--- What the task requires ---
Please, without the pictures, retype exactly the lines from the start of the material through the line that holds "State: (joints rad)".

*** Opening of Information supplied ***

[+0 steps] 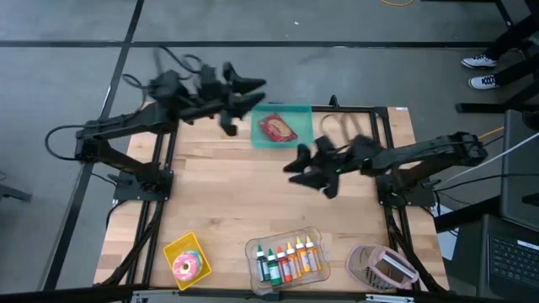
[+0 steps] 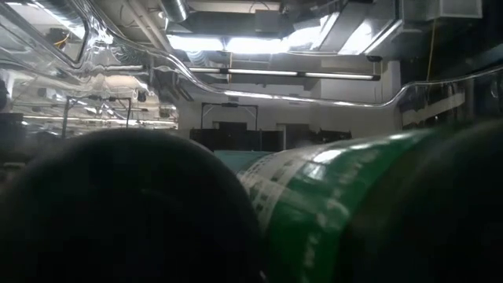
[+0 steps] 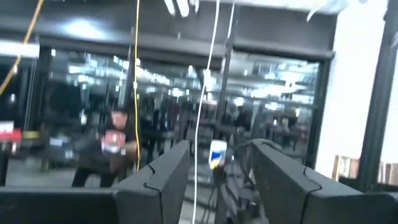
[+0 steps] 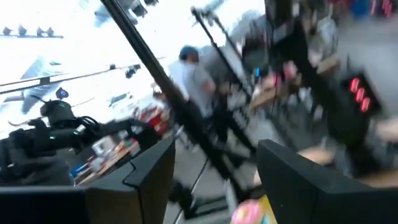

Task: Pick & Place Food Item
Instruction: Return to Home Position

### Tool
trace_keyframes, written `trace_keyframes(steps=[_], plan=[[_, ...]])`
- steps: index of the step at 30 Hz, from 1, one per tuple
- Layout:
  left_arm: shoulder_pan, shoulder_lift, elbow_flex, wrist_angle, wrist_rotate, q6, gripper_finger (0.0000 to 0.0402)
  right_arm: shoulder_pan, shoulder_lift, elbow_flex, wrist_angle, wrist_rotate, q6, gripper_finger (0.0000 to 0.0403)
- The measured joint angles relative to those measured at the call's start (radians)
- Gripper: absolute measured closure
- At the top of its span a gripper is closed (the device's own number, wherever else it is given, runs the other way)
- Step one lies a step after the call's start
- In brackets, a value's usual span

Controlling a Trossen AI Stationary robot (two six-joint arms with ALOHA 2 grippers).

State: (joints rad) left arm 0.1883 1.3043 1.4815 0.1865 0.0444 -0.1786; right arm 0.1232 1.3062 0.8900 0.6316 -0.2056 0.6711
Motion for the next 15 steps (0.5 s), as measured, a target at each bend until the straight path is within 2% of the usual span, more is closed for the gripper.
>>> trace_keyframes(steps=[5,9,12,15], plan=[[-0.004,-0.105,0.000,-0.066,-0.003,0.036,0.0233,-0.018,-0.168,0.000,-0.046,0.050,-0.109,0.0179],[-0.020,-0.190,0.000,-0.183,-0.006,0.042,0.0233,-0.018,-0.316,0.000,-0.191,0.087,-0.172,0.0179],[-0.035,-0.250,0.000,-0.229,-0.004,-0.023,0.0233,-0.017,-0.406,0.000,-0.262,0.048,-0.100,0.0179],[-0.047,-0.301,0.000,-0.268,0.002,-0.086,0.0233,-0.017,-0.472,0.000,-0.310,-0.061,-0.014,0.0179]])
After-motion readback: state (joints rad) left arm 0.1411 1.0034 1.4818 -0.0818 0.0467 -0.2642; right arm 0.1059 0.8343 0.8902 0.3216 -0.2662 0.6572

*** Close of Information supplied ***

--- Written response ---
[+0 steps] 
[+0 steps] 
[+0 steps] 
[+0 steps] 

Task: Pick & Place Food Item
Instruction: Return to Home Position

### Tool
trace_keyframes, written `trace_keyframes(steps=[_], plan=[[_, ...]])`
- steps: index of the step at 30 Hz, from 1, one per tuple
- Layout:
  left_arm: shoulder_pan, shoulder_lift, elbow_flex, wrist_angle, wrist_rotate, q6, gripper_finger (0.0000 to 0.0402)
  right_arm: shoulder_pan, shoulder_lift, elbow_flex, wrist_angle, wrist_rotate, q6, gripper_finger (0.0000 to 0.0403)
- The measured joint angles relative to those measured at the call's start (radians)
- Gripper: absolute measured closure
- At the top of its span a gripper is closed (the device's own number, wherever else it is given, runs the other way)
- Step one lies a step after the call's start
- In brackets, a value's usual span

Controlling a Trossen AI Stationary robot (two six-joint arms with ALOHA 2 grippers).

State: (joints rad) left arm 0.1883 1.3043 1.4815 0.1865 0.0444 -0.1786; right arm 0.1232 1.3062 0.8900 0.6316 -0.2056 0.6711

With that, the exercise is done.